Anyway, sales guy will fully recharge it and then next weekend we’ll look again.
But man, what a cheeky little vehicle. Literally the first car my wife fell in love with almost immediately.
Right. So load-shedding intervened (that’s prophetic isn’t it!) and when I got there the car had about an 82% SOC. I was handed the keys and told to get going, so I spent the next 45 minutes racking up a mixture of highway and city driving amounting to around 25km.
I drove the car like a normal human being, not like a bat out of hell, and not like a granny. I started with a 62km range estimate, and came back (25km later) with a 58km range estimate. The other test drivers likely drove the car in a more “fun” manner, which should explain the rapidly improving estimate.
The aircon was off, as it is a cool day in Cape Town, and the original maximum range number was also sans-aircon, so as a comparative test that’s what you want to do.
After 25km, I returned with a 57% SOC. So about 1% per km, which (naively and simplistically) puts the estimated range remaining in this battery at 100km, vs the original 130km estimate. That’s somewhat better than the capacity estimate of the car.
I redid the capacity check (in the cluster) twice, before leaving (14.2kWh) and after returning (14.3kWh), vs the 13.8kWh of last week. Confirming that it varies a lot, depending on temperature and how you treat it.
In any case, I am probably going to pull the trigger and buy this car.
@TheTerribleTriplet will offer to top balance all the cells and also install a Neeeheeeyyy Active balancer (OK 3-4 of them). It probably has LED lights so he will install a “traditional bulb” or 4 so you can speed up the discharge of any high cells.

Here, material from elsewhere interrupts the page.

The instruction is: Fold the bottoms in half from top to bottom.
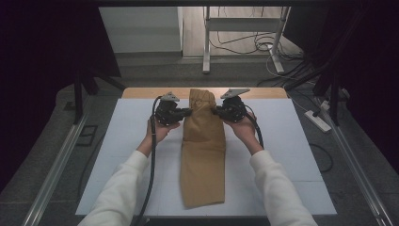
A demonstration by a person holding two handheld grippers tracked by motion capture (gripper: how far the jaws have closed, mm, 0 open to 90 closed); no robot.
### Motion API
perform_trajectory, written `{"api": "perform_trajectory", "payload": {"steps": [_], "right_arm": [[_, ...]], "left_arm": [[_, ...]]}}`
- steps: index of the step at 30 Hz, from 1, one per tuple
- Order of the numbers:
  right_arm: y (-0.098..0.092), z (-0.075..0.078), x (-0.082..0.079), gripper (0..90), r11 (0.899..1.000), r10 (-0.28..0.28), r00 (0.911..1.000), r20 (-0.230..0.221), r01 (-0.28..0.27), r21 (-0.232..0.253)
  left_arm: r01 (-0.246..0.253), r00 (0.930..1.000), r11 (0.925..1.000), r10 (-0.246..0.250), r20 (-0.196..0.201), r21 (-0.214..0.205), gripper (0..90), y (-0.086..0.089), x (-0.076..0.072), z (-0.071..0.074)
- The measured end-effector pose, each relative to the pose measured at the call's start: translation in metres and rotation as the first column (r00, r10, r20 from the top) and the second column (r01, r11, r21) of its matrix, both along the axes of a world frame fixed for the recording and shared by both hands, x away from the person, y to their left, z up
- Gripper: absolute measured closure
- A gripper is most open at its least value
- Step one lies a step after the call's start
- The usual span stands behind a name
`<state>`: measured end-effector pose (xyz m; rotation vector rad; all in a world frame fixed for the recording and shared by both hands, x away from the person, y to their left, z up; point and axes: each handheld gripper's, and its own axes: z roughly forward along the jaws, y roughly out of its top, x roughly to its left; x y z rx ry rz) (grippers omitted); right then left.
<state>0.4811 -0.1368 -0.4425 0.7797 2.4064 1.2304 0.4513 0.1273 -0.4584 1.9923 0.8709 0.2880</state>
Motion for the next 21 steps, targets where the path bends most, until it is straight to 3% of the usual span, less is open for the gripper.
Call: {"api": "perform_trajectory", "payload": {"steps": [21], "right_arm": [[-0.002, -0.009, -0.025, 80.9, 0.999, 0.036, 0.999, -0.027, -0.036, 0.006]], "left_arm": [[0.025, 0.9991, 0.9989, -0.027, -0.032, -0.041, 83.8, 0.005, -0.022, -0.019]]}}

With some sort of small relay and a switch on the dash.
Sorry, but I’m not letting @TheTerribleTriplet (with his smoke-letting capacities) near this thing! ![]()
This will be my second stint at BMW ownerage. The previous time, it was a disaster. It was an E46 (which in BMW years is like a million years ago), but everything that goes wrong on an E46 went wrong on that car. Spurious tail light warnings due to a bad ground? Check. Failing window regulator? Check. Failing fan speed control module (aka hedgehog resistor), check and check (it failed twice in a year). Even had a broken window washer. Never in all my years of car ownership have I ever had a failed window washer. That stuff is way too boring and reliable on other cars!
I decided to get rid of it before something really expensive breaks.
This time, the list of things that goes wrong is impressively short. Engine mount (if you drive like a hooligan), and aircon compressor, and even these don’t appear to be as common as the E46’s well-attested list.